* **Work required**: Word for word, give every line of the listing again.

* **Dataset extract**:
****************************************
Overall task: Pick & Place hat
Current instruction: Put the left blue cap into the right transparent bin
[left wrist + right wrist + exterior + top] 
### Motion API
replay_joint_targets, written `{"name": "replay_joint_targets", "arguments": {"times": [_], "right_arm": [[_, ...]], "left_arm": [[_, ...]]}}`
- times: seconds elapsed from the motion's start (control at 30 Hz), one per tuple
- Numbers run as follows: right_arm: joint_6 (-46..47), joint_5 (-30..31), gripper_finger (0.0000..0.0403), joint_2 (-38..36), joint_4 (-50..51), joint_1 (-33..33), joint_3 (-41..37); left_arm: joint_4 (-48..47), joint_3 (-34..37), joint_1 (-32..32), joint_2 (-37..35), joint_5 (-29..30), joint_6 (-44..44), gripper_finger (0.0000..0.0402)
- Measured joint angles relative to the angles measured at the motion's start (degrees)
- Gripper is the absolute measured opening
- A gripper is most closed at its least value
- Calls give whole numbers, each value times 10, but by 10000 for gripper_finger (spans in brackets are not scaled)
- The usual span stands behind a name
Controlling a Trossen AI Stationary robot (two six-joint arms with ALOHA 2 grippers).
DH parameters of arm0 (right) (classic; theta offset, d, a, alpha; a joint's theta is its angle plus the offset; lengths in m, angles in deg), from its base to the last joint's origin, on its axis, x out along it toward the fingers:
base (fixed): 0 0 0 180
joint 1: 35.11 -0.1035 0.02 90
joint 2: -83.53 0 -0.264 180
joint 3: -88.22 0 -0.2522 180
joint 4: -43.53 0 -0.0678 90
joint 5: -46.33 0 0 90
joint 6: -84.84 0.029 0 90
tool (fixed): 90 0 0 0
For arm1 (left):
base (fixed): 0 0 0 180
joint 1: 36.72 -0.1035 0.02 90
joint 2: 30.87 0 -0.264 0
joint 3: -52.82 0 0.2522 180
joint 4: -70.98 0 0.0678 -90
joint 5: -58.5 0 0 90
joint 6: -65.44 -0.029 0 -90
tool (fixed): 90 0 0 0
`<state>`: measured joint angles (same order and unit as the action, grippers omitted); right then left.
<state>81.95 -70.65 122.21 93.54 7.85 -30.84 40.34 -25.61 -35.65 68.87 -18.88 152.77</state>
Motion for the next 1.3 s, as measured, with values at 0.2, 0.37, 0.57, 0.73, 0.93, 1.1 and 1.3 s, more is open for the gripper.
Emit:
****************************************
* **Result of this task**:
Overall task: Pick & Place hat
Current instruction: Put the left blue cap into the right transparent bin
[left wrist + right wrist + exterior + top] 
### Motion API
replay_joint_targets, written `{"name": "replay_joint_targets", "arguments": {"times": [_], "right_arm": [[_, ...]], "left_arm": [[_, ...]]}}`
- times: seconds elapsed from the motion's start (control at 30 Hz), one per tuple
- Numbers run as follows: right_arm: joint_6 (-46..47), joint_5 (-30..31), gripper_finger (0.0000..0.0403), joint_2 (-38..36), joint_4 (-50..51), joint_1 (-33..33), joint_3 (-41..37); left_arm: joint_4 (-48..47), joint_3 (-34..37), joint_1 (-32..32), joint_2 (-37..35), joint_5 (-29..30), joint_6 (-44..44), gripper_finger (0.0000..0.0402)
- Measured joint angles relative to the angles measured at the motion's start (degrees)
- Gripper is the absolute measured opening
- A gripper is most closed at its least value
- Calls give whole numbers, each value times 10, but by 10000 for gripper_finger (spans in brackets are not scaled)
- The usual span stands behind a name
Controlling a Trossen AI Stationary robot (two six-joint arms with ALOHA 2 grippers).
DH parameters of arm0 (right) (classic; theta offset, d, a, alpha; a joint's theta is its angle plus the offset; lengths in m, angles in deg), from its base to the last joint's origin, on its axis, x out along it toward the fingers:
base (fixed): 0 0 0 180
joint 1: 35.11 -0.1035 0.02 90
joint 2: -83.53 0 -0.264 180
joint 3: -88.22 0 -0.2522 180
joint 4: -43.53 0 -0.0678 90
joint 5: -46.33 0 0 90
joint 6: -84.84 0.029 0 90
tool (fixed): 90 0 0 0
For arm1 (left):
base (fixed): 0 0 0 180
joint 1: 36.72 -0.1035 0.02 90
joint 2: 30.87 0 -0.264 0
joint 3: -52.82 0 0.2522 180
joint 4: -70.98 0 0.0678 -90
joint 5: -58.5 0 0 90
joint 6: -65.44 -0.029 0 -90
tool (fixed): 90 0 0 0
`<state>`: measured joint angles (same order and unit as the action, grippers omitted); right then left.
<state>81.95 -70.65 122.21 93.54 7.85 -30.84 40.34 -25.61 -35.65 68.87 -18.88 152.77</state>
Motion for the next 1.3 s, as measured, with values at 0.2, 0.37, 0.57, 0.73, 0.93, 1.1 and 1.3 s, more is open for the gripper.
Emit:

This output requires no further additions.